Hate on a Plane

Here’s an article about the rise in hate crimes on airplanes, and I’m not sure if we’re supposed to be getting mad at the racists or the airlines. Now that we’re down to 31 inches of leg room, it’s all but impossible to physically assault the person next to me when getting out of my seat.

Last year there were 350 reported cases of “inappropriate touching”. No surprise there. Ever see two passengers try to move past each other in the aisle? It’s like a Nelly rap video, except gross.

Last year I was on a United flight, and two flight attendants were discussing their new policy for booting uncooperative passengers in the wake of the David Dao incident. Instead of dragging a middle-aged doctor out of his seat and knocking his teeth out, flight attendants were to announce that *all* passengers need to deplane. That way, customers can direct their rage at each other, rather than at the airline for their shitty policy.

It occurs to me that Western Democracy works much the same way: Keep the citizenry permanently divided and popular dissatisfaction safely channeled into meaningless dead-ends. And that’s why this headline specifically calls out “racist passengers” rather than, you know, rude and grumpy passengers who just spent 12 hours packed into a cattle slot.

4 thoughts on “Hate on a Plane

    1. I am sick of this one. I am a big dude (6’2″m 300 lbs), but even when i was simply a muscly dude (say 205 lb’s with a 32″ wast), I still had major problems. I like United the best because they allow guys like me to upgrade (I actually had more problems before when my waste was smaller and my shoulders larger).

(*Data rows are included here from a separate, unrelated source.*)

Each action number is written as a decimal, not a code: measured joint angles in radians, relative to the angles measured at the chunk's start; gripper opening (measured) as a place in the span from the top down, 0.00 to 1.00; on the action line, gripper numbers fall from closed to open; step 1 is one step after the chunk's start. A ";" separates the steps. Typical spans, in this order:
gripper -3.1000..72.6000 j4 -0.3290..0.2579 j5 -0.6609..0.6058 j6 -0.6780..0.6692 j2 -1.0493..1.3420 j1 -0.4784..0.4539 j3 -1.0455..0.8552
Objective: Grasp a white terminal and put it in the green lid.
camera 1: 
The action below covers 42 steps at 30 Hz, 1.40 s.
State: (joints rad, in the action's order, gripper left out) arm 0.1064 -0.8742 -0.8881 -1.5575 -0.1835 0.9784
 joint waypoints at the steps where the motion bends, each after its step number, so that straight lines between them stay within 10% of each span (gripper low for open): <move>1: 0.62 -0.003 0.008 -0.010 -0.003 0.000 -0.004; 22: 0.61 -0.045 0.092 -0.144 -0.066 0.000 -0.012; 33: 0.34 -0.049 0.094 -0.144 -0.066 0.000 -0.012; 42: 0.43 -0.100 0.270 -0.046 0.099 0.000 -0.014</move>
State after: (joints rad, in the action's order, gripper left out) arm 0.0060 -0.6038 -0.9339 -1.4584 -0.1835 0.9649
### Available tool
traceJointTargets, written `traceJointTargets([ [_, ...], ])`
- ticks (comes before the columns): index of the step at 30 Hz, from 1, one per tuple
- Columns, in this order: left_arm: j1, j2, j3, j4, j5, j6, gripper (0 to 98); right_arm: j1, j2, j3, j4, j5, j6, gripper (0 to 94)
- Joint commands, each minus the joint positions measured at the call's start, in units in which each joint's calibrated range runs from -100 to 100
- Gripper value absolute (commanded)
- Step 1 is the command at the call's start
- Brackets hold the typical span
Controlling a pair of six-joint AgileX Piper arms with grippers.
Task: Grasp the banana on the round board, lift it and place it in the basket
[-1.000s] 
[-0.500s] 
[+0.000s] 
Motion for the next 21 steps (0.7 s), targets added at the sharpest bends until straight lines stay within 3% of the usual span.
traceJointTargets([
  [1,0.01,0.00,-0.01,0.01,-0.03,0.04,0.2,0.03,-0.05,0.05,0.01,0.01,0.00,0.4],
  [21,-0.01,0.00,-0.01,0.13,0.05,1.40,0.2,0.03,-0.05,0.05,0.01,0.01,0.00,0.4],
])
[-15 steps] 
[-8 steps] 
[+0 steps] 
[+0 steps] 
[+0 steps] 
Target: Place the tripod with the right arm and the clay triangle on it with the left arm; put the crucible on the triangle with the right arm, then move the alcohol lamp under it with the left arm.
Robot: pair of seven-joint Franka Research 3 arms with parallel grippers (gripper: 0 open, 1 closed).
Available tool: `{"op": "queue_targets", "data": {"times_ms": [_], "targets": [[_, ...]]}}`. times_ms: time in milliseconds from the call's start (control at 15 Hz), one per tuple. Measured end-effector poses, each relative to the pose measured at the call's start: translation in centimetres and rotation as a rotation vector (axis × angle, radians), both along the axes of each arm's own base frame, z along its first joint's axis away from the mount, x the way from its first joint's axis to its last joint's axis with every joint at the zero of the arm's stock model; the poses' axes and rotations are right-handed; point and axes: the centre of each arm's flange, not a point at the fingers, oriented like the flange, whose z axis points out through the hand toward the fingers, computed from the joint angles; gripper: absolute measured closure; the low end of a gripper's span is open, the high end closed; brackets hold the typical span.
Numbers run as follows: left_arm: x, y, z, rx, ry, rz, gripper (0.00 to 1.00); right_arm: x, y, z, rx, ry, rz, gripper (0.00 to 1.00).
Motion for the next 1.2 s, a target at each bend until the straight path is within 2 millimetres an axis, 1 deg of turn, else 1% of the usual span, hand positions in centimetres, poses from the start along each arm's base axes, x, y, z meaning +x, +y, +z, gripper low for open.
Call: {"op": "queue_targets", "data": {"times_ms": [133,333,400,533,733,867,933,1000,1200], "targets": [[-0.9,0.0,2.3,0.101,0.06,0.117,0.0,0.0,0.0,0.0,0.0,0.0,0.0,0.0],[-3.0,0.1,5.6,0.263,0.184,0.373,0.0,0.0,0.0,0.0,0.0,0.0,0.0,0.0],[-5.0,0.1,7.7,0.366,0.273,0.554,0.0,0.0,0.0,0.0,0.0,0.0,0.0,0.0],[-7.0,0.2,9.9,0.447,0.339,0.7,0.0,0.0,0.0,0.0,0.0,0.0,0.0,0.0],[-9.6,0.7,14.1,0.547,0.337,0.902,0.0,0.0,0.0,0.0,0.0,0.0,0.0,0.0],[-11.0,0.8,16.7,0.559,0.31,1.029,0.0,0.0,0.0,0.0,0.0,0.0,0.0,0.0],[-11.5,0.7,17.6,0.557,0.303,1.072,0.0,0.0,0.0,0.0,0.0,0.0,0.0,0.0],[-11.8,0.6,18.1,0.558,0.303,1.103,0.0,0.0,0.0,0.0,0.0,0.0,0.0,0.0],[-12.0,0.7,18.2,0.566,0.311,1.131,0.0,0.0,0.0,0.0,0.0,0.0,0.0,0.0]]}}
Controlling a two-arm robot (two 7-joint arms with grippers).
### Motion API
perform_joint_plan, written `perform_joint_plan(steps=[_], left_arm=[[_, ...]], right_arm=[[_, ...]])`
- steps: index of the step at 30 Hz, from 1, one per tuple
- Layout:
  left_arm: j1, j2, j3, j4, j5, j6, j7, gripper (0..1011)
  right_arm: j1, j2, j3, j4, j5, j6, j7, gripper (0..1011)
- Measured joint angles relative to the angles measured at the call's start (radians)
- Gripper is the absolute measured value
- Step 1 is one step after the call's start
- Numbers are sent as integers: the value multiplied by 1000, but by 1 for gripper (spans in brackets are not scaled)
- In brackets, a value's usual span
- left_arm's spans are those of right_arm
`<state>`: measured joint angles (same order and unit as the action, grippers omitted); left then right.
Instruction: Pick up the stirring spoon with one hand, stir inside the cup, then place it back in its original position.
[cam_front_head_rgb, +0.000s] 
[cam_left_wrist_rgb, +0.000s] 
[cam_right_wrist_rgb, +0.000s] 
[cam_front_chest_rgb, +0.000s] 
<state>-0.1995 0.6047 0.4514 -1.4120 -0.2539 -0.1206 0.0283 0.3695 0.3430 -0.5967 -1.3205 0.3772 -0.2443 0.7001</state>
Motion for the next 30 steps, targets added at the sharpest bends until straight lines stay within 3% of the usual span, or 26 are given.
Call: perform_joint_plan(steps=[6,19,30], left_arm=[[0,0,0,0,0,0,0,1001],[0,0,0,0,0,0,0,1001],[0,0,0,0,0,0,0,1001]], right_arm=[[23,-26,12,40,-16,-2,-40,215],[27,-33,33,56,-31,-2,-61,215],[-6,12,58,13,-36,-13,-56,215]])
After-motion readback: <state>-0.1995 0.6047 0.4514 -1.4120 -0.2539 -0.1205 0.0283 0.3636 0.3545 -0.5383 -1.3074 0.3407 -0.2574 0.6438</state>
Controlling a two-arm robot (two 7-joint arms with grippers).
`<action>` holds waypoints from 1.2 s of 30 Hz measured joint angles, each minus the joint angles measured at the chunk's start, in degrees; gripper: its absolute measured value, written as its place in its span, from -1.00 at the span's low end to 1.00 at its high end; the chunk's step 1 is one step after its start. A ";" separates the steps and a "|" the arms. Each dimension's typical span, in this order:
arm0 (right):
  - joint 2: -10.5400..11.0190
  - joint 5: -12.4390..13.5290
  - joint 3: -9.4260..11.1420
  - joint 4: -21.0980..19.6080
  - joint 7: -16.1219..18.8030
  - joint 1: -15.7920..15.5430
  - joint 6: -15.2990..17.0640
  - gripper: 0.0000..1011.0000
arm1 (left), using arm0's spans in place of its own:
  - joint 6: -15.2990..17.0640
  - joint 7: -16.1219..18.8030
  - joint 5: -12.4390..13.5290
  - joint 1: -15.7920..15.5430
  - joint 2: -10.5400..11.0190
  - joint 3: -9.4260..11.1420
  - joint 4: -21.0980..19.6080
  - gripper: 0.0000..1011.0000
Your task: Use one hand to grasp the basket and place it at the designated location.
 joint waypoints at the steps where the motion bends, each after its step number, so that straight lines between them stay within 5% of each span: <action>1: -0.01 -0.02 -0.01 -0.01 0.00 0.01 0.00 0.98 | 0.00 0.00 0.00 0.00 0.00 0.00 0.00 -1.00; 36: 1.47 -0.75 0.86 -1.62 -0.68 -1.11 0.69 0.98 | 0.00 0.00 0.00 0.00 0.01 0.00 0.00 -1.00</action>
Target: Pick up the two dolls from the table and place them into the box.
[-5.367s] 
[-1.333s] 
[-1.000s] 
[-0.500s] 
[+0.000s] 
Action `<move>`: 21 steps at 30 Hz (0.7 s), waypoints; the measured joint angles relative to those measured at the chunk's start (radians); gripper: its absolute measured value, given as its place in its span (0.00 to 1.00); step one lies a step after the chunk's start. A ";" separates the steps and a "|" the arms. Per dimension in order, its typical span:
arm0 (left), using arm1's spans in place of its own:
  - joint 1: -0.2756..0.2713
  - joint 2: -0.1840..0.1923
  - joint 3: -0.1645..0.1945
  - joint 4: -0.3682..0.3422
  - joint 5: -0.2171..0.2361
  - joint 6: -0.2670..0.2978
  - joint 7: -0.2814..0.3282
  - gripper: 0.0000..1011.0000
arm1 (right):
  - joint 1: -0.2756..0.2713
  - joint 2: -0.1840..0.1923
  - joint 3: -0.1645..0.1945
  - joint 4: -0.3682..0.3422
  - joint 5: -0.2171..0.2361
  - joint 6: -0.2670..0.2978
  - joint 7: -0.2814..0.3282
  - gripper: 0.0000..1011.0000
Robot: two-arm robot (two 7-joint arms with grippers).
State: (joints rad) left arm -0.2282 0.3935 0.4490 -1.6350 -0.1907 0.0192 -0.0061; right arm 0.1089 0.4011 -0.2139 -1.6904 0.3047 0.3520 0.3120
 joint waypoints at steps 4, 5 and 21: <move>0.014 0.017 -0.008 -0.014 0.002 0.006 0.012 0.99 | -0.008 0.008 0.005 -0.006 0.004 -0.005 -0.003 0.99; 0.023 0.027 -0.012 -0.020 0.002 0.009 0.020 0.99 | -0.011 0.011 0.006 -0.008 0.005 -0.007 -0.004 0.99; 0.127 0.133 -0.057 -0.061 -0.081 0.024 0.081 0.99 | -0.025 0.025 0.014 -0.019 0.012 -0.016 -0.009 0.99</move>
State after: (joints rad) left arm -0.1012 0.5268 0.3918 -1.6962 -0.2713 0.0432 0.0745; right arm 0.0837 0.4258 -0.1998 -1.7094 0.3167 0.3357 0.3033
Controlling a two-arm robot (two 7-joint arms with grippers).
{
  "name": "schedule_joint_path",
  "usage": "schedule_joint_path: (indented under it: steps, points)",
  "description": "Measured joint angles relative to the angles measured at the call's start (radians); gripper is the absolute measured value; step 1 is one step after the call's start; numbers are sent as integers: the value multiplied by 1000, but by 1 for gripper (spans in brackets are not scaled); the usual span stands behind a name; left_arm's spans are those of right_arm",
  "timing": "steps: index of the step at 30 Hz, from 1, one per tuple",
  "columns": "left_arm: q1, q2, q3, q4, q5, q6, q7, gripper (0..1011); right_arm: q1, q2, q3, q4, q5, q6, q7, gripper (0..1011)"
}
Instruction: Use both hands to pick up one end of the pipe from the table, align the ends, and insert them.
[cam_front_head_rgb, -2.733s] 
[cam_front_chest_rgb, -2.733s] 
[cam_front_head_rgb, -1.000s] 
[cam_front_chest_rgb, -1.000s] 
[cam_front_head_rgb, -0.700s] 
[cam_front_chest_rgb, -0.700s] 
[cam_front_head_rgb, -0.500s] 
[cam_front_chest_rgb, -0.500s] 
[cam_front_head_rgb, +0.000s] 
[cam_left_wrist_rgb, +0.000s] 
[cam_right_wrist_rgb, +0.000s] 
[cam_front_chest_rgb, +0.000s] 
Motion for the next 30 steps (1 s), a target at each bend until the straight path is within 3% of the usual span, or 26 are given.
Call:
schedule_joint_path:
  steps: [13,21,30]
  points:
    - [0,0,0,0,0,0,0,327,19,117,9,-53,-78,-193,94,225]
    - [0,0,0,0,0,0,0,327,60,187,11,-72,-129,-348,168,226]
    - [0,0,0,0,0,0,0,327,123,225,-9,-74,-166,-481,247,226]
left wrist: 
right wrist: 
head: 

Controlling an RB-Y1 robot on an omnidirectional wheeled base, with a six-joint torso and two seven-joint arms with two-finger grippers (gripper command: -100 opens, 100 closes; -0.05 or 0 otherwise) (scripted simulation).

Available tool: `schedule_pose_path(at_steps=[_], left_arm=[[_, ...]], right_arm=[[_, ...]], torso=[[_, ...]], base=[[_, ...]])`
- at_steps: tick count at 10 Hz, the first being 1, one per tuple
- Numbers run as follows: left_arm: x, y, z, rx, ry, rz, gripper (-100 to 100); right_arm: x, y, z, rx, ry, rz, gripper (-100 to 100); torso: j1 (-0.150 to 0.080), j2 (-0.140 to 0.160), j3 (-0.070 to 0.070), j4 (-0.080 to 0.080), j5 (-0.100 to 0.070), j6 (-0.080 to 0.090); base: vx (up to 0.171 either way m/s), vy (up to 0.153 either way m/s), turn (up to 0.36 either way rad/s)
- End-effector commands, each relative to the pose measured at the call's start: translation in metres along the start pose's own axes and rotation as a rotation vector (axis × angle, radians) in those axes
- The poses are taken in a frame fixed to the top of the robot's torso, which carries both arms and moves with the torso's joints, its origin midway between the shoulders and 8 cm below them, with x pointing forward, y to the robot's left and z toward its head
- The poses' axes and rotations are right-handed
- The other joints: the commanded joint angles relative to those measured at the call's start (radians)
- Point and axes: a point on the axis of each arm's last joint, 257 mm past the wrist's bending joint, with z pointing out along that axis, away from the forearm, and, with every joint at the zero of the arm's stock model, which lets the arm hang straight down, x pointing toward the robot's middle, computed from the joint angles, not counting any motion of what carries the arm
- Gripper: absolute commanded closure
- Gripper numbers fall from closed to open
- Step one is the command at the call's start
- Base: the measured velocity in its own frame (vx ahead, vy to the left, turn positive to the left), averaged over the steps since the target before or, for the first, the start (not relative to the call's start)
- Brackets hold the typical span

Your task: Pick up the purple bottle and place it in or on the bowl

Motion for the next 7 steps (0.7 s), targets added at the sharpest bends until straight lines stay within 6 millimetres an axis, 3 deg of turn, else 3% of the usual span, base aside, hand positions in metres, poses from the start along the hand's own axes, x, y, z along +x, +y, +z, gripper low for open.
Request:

      The big deal is big dudes next to each other. Fat women tend to hold the fat in the waste, so it does not pother be, but another fate dud requires that we move shoulders around. A better solution would be to collect should and waste sizes, or at the least intersperse male and female passengers.

      Then there is the solution that Asian airlines never have this BS (Singapore, Thai, …). We should allow them to ravage the American market.

  1. Popular dissatisfaction safely channeled into meaningless dead ends, is the key. Especially if the dissatisfaction perfectly meshes with into one’s confirmation bias. Bonus points if the event people rage at was created out of wholecloth and didn’t actually happen as described. Double bonus points if these things build public opinion to get a new Law on the books.